• PROVIDED DATA:
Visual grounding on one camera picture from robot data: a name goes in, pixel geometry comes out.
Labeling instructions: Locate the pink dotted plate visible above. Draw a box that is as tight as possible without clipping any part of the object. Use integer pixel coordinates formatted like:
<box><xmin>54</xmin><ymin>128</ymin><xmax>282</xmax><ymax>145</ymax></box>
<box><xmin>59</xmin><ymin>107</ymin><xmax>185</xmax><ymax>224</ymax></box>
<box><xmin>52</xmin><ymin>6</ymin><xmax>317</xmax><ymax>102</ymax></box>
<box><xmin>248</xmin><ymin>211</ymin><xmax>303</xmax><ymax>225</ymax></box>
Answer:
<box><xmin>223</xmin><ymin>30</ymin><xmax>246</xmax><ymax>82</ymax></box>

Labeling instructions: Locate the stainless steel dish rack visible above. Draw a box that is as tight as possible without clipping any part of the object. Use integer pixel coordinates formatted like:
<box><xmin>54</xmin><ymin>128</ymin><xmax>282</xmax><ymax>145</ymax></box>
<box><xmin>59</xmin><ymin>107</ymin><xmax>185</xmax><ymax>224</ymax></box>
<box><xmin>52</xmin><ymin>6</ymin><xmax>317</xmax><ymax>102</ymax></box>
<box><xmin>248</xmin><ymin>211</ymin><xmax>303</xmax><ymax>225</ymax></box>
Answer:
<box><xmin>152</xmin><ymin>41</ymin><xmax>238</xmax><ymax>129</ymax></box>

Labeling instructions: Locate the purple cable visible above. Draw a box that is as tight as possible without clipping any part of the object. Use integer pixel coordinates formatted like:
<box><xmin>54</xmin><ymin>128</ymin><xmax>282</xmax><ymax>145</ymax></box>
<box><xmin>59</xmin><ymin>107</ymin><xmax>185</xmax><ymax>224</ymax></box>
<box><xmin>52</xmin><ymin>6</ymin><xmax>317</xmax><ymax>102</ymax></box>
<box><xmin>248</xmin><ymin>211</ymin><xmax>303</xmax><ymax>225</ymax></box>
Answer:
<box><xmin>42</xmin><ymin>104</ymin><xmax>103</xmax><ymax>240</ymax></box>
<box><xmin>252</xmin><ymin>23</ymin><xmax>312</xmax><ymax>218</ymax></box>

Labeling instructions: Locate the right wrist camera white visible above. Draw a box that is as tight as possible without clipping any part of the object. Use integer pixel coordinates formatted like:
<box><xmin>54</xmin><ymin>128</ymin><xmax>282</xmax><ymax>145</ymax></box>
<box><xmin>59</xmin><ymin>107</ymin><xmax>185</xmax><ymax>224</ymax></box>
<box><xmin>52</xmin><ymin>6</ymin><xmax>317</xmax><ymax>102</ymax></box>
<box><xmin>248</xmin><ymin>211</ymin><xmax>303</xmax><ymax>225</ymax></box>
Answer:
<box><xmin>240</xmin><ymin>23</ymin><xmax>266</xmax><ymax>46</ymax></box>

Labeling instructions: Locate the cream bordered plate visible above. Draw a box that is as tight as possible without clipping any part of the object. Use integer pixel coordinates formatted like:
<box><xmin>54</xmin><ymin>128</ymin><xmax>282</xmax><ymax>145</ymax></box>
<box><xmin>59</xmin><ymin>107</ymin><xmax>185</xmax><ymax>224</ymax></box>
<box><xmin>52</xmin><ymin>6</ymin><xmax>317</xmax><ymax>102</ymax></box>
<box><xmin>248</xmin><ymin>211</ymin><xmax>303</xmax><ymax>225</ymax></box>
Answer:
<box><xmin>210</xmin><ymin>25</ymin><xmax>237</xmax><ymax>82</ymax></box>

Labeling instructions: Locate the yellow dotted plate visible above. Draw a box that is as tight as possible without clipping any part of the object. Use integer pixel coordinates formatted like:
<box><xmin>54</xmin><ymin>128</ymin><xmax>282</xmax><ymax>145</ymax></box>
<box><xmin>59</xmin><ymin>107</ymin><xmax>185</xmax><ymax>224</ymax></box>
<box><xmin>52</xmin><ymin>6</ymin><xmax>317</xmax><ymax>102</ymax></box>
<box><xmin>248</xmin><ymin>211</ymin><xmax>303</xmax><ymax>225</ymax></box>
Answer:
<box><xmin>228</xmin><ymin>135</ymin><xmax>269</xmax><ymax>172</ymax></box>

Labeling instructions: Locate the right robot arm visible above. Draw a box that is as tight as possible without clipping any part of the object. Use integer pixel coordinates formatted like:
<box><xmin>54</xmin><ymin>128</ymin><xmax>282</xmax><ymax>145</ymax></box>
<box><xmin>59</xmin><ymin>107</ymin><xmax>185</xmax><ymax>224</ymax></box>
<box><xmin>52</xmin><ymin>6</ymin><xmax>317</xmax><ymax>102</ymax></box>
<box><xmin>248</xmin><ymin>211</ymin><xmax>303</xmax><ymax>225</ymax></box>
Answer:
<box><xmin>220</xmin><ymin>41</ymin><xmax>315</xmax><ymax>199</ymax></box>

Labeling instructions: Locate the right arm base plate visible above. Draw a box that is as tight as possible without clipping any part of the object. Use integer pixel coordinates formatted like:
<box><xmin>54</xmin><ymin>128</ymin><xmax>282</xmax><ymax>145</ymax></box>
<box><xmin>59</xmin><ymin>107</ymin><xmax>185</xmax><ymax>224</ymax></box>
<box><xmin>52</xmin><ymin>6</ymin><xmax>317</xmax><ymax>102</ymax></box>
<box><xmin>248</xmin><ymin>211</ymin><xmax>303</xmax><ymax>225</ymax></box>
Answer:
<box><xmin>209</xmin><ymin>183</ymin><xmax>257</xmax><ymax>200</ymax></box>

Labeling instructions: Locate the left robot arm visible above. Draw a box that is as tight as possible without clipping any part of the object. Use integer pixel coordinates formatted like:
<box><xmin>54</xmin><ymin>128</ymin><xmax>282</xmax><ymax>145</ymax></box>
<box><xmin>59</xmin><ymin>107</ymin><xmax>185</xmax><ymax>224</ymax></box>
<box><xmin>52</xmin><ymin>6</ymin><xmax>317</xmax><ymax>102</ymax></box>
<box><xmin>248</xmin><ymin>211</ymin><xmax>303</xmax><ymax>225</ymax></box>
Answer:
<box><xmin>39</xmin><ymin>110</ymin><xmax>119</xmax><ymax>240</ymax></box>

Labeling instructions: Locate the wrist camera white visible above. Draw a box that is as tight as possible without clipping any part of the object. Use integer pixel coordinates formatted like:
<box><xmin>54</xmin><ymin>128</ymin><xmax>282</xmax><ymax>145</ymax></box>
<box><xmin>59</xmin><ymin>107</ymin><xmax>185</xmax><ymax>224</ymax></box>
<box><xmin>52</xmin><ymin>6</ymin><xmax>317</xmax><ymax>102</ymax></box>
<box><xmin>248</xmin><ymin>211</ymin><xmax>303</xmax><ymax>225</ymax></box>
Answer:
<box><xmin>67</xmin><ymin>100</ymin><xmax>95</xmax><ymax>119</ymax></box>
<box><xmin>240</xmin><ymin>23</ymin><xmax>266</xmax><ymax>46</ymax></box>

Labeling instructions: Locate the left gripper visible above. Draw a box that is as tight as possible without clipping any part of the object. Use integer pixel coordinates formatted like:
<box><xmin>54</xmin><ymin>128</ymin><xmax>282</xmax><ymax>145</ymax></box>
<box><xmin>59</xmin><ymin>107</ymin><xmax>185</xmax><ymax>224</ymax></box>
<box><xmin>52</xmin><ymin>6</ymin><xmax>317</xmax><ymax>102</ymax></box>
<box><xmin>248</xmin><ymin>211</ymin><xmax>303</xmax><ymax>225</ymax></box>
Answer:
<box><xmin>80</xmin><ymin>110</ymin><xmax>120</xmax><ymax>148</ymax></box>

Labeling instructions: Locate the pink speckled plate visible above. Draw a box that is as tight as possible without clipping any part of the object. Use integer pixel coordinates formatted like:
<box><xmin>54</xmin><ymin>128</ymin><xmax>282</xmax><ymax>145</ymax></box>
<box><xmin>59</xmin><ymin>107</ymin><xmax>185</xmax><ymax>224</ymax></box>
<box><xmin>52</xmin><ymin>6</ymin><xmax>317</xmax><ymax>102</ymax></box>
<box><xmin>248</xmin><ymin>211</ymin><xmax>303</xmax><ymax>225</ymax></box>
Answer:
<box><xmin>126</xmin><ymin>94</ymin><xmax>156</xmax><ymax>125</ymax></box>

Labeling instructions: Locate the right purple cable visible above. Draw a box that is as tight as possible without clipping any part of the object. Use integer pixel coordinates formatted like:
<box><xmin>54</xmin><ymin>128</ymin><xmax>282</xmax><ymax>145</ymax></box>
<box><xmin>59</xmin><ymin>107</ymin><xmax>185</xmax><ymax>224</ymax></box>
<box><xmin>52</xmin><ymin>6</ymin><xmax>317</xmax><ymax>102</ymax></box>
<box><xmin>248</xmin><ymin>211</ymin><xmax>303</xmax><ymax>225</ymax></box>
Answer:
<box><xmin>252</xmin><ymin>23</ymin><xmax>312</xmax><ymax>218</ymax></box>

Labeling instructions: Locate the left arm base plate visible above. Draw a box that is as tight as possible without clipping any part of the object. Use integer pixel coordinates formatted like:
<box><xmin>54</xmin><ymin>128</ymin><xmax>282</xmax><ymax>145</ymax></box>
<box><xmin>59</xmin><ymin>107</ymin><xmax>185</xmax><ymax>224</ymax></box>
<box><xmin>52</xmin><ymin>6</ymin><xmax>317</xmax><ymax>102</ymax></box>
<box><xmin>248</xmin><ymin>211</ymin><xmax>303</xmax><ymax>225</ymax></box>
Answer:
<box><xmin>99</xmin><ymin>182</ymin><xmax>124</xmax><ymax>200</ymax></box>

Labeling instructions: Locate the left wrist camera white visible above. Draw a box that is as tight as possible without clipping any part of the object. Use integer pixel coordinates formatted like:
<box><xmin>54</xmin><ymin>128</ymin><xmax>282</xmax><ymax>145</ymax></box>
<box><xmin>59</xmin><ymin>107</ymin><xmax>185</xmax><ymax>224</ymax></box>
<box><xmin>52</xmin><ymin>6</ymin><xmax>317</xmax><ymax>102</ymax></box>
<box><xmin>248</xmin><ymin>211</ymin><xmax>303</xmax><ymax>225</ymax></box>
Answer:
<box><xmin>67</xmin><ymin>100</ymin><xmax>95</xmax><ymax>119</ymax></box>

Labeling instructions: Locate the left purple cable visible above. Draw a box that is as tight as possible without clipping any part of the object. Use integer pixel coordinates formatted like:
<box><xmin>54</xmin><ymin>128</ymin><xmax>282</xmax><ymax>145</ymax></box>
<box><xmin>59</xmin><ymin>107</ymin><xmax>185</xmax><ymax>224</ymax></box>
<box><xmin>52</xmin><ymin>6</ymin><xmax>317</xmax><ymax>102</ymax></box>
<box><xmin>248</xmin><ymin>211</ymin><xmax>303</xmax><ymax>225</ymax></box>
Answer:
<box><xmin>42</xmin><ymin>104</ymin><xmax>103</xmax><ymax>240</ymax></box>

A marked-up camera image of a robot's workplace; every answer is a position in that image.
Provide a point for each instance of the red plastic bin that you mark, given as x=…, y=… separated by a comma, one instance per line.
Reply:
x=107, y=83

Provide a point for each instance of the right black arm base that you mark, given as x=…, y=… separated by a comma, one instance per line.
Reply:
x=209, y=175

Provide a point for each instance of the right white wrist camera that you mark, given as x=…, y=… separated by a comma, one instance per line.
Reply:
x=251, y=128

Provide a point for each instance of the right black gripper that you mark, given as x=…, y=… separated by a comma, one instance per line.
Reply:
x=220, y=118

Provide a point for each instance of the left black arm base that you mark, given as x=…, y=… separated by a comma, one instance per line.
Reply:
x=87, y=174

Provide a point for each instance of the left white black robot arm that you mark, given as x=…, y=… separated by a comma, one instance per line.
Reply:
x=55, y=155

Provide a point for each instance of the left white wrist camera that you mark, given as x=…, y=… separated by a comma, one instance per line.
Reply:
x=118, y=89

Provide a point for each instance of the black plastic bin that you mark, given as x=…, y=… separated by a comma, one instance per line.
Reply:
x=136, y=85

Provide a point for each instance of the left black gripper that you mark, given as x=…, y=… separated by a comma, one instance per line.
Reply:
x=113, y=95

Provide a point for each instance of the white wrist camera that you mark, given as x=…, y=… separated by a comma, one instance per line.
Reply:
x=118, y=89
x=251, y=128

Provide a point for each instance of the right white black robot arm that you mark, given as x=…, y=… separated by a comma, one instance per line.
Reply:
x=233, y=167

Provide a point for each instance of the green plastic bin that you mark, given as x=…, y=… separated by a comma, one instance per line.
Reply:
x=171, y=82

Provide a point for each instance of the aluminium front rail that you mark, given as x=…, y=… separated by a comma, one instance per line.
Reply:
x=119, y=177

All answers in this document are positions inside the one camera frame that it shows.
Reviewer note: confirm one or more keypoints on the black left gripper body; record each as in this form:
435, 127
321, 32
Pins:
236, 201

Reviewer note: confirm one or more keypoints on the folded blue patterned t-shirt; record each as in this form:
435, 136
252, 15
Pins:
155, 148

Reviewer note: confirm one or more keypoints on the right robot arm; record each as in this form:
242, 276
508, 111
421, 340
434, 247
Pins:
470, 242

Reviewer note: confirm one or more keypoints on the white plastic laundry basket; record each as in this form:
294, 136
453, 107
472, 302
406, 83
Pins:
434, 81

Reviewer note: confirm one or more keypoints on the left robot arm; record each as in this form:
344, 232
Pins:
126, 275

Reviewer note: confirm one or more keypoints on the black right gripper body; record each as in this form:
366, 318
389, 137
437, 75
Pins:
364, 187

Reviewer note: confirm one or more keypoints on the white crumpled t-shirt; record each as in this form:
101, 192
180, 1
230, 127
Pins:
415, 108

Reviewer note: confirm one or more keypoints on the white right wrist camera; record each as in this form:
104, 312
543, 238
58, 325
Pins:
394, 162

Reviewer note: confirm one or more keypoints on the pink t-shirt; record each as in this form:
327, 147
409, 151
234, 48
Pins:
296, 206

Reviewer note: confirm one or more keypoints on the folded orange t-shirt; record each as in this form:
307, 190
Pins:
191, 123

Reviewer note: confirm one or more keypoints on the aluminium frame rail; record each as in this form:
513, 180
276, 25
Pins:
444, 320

• WHAT NEEDS TO BE DONE:
Using the entries above, return each line in which the word "rail" occurs.

• RESPONSE TO THE EXERCISE:
Provide a point for each instance of the aluminium front rail that you mark, given as x=…, y=… separated by a comma, one instance per line.
Reviewer note: confirm one or more keypoints on the aluminium frame rail; record each as in this form:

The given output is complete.